● The problem
Every line of the listing that holds the word "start" should be returned.

● Source material
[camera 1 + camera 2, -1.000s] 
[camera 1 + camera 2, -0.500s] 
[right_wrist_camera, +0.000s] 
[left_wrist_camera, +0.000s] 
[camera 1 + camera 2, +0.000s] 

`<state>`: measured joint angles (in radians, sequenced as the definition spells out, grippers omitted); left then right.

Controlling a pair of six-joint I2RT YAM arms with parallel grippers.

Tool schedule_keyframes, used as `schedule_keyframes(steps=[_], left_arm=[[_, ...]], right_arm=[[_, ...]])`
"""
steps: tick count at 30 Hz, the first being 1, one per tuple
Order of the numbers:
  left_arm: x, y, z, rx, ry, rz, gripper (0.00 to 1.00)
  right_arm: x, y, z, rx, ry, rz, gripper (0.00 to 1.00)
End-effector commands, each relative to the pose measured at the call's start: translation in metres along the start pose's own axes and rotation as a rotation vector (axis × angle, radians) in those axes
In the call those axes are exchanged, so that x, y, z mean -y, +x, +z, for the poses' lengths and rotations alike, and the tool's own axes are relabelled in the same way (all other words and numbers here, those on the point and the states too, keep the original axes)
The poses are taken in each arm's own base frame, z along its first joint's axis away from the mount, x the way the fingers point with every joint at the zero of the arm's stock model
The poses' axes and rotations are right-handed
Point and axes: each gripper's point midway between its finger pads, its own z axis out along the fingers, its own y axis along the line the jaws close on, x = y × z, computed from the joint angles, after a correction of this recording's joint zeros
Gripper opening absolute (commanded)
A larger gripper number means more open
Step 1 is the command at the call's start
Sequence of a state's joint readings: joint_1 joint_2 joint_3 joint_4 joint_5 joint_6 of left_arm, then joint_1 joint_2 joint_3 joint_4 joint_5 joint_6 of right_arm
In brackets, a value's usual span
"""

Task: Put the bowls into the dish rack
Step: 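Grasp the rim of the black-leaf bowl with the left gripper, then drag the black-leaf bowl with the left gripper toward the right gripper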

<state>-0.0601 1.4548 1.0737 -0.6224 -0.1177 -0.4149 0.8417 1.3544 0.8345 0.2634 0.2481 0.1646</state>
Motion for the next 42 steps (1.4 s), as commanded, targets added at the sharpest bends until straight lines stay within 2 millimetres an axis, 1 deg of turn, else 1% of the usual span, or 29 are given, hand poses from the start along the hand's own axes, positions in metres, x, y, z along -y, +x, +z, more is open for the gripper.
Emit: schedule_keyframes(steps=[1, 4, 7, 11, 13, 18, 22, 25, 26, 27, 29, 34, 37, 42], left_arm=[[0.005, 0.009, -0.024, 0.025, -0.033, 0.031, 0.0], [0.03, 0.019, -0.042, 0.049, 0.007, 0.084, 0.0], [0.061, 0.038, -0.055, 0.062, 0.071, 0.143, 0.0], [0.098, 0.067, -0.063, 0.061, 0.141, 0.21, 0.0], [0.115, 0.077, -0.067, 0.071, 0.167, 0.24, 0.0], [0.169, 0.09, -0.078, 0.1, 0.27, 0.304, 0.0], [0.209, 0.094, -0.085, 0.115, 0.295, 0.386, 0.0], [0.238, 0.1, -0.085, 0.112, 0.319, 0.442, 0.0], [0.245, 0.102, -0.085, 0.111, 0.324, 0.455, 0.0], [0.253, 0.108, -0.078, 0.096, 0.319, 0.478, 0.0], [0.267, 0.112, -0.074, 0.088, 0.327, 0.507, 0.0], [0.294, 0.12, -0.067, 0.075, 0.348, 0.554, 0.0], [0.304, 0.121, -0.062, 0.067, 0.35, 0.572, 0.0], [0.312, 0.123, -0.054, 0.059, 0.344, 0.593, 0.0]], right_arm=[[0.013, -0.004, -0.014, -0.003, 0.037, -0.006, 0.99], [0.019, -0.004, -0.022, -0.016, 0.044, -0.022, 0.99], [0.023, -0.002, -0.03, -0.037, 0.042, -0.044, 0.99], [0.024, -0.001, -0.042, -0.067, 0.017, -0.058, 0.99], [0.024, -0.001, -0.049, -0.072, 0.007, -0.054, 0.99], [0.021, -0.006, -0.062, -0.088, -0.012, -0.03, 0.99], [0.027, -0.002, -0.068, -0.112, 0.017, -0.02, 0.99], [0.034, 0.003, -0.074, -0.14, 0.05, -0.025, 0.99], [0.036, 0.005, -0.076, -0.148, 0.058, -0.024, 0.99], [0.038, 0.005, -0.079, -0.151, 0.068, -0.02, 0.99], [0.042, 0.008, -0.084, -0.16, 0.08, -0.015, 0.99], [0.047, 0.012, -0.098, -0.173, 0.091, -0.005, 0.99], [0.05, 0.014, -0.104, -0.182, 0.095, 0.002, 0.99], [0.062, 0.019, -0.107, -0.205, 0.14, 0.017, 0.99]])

● Result for this exercise
End-effector commands, each relative to the pose measured at the call's start: translation in metres along the start pose's own axes and rotation as a rotation vector (axis × angle, radians) in those axes
Step 1 is the command at the call's start
Motion for the next 42 steps (1.4 s), as commanded, targets added at the sharpest bends until straight lines stay within 2 millimetres an axis, 1 deg of turn, else 1% of the usual span, or 29 are given, hand poses from the start along the hand's own axes, positions in metres, x, y, z along -y, +x, +z, more is open for the gripper.

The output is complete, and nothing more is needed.